A case could be made that governments then (as now) are instruments of business interests. The British East India Co. swapped with the Dutch East India Co. In one of the great swindles of history the Dutch, under duress, traded Manhattan for Suriname in South America.

It was John Locke, the 17th century British philosopher, whose ideas about a social contract directly found their way into our Declaration of Independence. What evolved into our unique Democracy has always been dependent on some measure of participation. These days we are witness to its fragility due, in part, to a misinformed public, all the more ironic in this age of so-called connectivity. The slumbering masses are distributed among all age groups but there was a surge to the right among first time voters in 2024.

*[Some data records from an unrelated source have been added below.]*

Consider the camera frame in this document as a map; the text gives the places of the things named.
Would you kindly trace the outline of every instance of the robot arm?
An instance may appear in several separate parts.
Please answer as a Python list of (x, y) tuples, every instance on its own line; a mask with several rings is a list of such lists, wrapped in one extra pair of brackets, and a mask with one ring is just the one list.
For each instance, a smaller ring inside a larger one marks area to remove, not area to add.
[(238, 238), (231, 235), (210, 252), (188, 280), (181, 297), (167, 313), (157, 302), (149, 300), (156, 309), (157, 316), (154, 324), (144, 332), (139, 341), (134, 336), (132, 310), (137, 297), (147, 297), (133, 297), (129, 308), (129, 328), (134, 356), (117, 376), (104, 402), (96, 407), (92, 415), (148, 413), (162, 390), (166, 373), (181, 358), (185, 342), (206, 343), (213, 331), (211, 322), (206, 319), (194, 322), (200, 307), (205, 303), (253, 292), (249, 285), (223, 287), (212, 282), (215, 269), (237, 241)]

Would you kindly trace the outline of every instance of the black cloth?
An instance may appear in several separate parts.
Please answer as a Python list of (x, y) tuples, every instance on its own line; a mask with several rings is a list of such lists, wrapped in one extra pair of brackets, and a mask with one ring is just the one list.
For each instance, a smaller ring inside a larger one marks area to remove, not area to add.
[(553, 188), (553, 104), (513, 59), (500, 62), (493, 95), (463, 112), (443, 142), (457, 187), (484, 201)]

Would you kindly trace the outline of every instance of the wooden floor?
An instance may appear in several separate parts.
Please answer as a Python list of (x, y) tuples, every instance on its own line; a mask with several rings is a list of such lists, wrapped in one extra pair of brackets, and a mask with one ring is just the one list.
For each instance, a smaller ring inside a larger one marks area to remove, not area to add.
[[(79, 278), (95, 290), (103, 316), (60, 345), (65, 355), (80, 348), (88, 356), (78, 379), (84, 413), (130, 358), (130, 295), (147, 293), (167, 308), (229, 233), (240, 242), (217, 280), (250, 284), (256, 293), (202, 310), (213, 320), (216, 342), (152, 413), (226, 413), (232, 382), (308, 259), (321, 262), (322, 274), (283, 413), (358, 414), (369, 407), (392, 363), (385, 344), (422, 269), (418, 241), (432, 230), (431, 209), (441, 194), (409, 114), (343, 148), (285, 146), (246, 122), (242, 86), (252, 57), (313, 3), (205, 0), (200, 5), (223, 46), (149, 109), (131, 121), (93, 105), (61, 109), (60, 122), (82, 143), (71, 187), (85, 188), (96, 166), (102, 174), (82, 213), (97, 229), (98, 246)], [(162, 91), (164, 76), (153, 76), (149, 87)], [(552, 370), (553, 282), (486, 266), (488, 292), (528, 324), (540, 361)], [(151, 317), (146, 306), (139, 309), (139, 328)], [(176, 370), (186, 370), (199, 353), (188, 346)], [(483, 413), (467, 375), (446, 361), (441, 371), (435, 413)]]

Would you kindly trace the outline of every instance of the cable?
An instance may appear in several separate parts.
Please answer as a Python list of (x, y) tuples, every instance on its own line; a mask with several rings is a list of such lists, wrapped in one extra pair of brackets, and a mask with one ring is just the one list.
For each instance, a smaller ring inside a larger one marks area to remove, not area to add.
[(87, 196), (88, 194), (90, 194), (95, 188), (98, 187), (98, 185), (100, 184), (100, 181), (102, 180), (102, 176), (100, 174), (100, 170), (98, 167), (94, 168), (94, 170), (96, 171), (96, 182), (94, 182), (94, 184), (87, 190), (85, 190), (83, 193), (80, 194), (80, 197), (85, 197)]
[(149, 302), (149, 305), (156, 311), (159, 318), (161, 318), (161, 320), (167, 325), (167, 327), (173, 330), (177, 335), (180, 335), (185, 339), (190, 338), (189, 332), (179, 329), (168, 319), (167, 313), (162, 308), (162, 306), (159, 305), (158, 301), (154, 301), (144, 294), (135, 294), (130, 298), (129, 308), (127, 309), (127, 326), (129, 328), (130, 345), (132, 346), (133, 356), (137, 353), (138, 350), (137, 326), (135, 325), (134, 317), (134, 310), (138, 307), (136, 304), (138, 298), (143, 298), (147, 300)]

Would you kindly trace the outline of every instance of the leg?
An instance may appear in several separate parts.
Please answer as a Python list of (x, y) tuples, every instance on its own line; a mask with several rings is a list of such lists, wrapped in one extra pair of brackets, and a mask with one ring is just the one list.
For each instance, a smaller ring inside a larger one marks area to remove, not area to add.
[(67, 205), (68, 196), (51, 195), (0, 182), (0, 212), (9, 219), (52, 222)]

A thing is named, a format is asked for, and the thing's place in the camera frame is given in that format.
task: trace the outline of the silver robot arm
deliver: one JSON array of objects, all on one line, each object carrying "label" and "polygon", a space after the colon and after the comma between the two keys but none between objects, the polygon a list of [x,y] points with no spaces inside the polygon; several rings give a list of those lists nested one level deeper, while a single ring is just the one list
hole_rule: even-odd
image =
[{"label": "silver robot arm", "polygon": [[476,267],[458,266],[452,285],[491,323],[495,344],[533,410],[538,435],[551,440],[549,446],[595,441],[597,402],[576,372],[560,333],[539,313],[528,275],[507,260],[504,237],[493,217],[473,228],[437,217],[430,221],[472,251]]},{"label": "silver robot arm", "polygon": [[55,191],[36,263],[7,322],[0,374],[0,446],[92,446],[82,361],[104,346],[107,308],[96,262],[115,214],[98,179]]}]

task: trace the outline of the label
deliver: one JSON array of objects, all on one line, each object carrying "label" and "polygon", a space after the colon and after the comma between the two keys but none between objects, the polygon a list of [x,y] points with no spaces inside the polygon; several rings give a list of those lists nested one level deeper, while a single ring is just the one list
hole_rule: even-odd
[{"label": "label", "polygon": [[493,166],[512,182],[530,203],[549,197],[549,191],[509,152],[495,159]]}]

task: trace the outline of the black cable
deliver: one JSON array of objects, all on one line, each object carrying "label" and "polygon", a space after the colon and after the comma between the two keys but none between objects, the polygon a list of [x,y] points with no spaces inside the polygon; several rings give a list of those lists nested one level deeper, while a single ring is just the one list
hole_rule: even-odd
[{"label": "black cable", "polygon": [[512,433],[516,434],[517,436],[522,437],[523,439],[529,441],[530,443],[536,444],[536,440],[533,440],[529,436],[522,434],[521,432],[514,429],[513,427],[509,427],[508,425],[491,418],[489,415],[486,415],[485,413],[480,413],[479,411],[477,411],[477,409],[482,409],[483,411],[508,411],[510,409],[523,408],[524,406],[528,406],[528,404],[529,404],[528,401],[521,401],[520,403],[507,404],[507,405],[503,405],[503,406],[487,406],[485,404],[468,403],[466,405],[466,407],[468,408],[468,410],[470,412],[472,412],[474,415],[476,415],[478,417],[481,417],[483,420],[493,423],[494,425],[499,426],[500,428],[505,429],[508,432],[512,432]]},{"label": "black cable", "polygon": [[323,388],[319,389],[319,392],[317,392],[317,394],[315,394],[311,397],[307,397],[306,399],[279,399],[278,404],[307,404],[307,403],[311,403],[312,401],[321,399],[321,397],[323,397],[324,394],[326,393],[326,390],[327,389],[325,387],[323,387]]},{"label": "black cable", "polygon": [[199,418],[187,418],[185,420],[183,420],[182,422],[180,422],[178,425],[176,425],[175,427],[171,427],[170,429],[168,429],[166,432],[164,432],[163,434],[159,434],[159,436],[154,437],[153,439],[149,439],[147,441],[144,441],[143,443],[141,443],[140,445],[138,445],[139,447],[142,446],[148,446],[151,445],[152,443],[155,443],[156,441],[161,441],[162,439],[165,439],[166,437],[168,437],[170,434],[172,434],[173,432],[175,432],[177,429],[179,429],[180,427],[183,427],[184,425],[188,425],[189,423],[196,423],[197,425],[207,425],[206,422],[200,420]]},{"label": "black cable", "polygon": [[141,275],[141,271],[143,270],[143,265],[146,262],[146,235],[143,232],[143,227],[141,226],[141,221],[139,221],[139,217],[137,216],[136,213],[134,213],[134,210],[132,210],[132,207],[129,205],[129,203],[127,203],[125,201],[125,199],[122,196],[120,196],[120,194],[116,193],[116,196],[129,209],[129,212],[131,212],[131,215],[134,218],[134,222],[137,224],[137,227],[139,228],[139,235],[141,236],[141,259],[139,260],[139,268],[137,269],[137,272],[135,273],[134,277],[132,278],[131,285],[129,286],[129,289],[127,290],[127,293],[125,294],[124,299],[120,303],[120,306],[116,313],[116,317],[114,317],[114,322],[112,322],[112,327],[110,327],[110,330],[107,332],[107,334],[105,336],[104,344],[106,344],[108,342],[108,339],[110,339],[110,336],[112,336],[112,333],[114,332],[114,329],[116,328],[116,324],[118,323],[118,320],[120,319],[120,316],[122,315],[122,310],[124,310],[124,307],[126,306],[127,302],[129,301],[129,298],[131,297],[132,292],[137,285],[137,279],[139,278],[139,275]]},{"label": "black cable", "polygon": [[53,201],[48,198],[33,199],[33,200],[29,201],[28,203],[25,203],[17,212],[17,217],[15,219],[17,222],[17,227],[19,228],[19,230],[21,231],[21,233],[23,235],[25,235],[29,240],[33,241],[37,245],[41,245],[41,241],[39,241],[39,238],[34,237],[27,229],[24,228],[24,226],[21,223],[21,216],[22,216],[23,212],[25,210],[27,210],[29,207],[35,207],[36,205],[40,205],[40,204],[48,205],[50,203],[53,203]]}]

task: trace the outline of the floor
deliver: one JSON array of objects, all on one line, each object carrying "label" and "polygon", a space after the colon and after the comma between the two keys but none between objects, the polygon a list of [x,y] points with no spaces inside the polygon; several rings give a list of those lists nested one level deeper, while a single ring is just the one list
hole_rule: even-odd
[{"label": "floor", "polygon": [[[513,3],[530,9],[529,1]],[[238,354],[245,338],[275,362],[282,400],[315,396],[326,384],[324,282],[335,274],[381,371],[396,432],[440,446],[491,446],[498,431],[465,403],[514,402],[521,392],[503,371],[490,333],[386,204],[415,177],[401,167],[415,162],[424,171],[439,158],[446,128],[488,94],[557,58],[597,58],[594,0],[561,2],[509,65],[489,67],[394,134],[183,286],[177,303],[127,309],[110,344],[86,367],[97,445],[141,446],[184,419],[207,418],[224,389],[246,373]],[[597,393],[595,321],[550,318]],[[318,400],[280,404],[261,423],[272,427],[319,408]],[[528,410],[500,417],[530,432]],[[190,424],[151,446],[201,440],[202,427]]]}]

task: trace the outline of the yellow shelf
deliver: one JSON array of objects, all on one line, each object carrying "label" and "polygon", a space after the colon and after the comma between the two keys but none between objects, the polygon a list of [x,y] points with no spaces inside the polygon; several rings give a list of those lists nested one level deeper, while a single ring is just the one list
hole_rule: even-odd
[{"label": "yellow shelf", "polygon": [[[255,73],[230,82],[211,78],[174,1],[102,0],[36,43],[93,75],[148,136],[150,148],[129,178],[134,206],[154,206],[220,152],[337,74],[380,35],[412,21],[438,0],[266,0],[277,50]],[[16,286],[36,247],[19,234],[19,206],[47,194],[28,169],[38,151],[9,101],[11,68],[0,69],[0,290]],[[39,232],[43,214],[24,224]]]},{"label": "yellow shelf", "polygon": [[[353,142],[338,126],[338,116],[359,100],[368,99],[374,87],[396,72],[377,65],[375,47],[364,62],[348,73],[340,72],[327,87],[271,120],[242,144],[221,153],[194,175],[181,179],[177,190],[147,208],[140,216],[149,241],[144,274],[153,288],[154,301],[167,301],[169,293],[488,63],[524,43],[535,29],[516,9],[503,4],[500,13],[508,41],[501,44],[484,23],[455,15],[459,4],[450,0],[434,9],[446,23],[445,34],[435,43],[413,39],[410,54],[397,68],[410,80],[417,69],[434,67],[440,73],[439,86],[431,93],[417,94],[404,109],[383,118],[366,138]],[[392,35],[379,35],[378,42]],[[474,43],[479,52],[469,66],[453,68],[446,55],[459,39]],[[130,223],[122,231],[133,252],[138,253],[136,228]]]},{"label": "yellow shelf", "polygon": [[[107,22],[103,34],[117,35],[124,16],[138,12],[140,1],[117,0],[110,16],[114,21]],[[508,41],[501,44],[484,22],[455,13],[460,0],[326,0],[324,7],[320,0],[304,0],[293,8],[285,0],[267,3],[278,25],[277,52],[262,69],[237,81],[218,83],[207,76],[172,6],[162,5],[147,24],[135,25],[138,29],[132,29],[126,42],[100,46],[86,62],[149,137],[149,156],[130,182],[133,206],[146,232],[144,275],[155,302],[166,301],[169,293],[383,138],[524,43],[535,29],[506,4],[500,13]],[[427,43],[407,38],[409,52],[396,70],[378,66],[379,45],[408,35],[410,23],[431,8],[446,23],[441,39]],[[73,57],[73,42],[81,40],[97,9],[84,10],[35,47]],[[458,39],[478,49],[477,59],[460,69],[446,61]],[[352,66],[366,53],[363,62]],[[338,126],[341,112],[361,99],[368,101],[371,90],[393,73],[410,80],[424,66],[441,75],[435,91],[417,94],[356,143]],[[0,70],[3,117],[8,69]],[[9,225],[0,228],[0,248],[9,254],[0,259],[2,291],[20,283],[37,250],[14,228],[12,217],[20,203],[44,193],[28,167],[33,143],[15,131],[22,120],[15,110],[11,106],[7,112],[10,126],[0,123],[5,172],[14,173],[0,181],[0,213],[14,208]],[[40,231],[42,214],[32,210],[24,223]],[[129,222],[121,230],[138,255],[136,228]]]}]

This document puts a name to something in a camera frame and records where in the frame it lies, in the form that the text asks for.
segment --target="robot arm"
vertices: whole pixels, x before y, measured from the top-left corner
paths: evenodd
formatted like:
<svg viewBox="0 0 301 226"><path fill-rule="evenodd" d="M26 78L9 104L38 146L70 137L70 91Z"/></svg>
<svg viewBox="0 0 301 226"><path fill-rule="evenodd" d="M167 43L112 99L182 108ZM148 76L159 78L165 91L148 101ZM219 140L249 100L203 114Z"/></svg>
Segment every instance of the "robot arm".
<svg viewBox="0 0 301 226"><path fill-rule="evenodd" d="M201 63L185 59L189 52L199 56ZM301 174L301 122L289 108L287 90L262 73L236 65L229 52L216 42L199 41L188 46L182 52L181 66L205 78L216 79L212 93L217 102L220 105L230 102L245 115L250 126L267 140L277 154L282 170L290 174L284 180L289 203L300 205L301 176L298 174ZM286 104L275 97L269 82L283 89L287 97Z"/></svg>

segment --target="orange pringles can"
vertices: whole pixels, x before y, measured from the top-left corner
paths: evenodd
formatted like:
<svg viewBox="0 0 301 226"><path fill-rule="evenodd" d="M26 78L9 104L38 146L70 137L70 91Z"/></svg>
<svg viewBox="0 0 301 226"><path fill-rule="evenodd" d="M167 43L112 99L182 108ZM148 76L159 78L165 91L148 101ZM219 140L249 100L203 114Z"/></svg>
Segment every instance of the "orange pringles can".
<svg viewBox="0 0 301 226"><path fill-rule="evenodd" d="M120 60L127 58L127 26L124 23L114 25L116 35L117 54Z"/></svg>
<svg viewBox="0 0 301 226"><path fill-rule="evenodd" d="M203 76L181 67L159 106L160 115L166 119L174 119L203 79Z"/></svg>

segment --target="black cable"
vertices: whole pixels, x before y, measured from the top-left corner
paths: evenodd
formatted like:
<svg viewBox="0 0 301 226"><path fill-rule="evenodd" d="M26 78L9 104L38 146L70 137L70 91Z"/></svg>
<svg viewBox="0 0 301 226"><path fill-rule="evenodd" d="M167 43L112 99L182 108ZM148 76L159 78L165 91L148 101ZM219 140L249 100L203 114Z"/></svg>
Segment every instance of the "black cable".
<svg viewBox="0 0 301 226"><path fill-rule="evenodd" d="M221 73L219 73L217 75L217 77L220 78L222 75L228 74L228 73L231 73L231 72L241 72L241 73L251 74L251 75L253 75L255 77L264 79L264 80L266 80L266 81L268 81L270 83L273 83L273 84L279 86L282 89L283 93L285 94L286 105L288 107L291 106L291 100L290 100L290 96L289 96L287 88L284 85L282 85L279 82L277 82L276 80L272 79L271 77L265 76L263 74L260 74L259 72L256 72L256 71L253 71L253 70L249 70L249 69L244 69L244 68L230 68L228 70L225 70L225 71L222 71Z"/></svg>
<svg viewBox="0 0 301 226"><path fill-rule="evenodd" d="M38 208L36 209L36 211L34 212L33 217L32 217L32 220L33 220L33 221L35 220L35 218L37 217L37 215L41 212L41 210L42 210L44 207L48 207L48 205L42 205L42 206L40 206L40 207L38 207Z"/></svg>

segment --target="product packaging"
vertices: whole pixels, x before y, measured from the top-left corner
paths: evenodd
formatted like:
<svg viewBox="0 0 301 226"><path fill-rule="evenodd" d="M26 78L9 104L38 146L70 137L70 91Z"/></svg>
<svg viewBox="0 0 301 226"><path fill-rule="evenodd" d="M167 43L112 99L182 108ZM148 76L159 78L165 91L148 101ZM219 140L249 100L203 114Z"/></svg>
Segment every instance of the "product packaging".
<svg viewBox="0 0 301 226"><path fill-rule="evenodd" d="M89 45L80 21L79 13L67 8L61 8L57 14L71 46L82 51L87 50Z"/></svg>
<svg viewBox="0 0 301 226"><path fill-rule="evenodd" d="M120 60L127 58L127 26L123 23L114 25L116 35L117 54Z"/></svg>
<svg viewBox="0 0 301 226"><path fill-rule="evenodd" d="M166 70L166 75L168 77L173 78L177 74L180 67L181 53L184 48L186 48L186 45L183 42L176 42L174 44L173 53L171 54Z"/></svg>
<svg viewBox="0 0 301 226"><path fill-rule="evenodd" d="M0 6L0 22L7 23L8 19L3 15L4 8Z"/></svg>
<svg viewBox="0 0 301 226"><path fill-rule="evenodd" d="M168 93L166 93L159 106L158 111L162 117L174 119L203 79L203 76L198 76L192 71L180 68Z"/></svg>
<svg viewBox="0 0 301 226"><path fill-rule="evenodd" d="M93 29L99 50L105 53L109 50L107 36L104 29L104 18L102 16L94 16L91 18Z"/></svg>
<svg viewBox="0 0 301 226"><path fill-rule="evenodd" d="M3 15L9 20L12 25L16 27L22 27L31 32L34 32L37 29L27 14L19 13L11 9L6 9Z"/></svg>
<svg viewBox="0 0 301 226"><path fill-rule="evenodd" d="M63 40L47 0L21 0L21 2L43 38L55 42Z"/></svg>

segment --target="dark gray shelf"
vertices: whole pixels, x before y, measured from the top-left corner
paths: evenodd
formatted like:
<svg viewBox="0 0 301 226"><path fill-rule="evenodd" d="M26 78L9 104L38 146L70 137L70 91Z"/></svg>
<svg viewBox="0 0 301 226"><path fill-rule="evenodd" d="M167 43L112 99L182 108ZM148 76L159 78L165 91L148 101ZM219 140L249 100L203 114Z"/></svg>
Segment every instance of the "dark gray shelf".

I must learn not to paint with such a broad brush, however if history and civics were valued now as they were in decades past, our electorate would hold candidates to a higher standard and understand that legislation affects their well-being. It just might dawn on low-information voters that their health care and Social Security are more important than conspiracy theories or empty panaceas directed against an imagined enemy. 

Perhaps a massive reawakening is happening. The significant turnout under harsh weather in Minneapolis, including young people, is proof enough that I have wrongly consigned a generation to a shared dunce cap. They have shown up to register the defense of the 1st amendment guaranteeing their right to assemblage and dissent. 

The dictatorship we fought against in 1776, again in WWII and now in our midst must be defeated at the polls in November. The dissolution of our Democracy would be a betrayal of our Founders.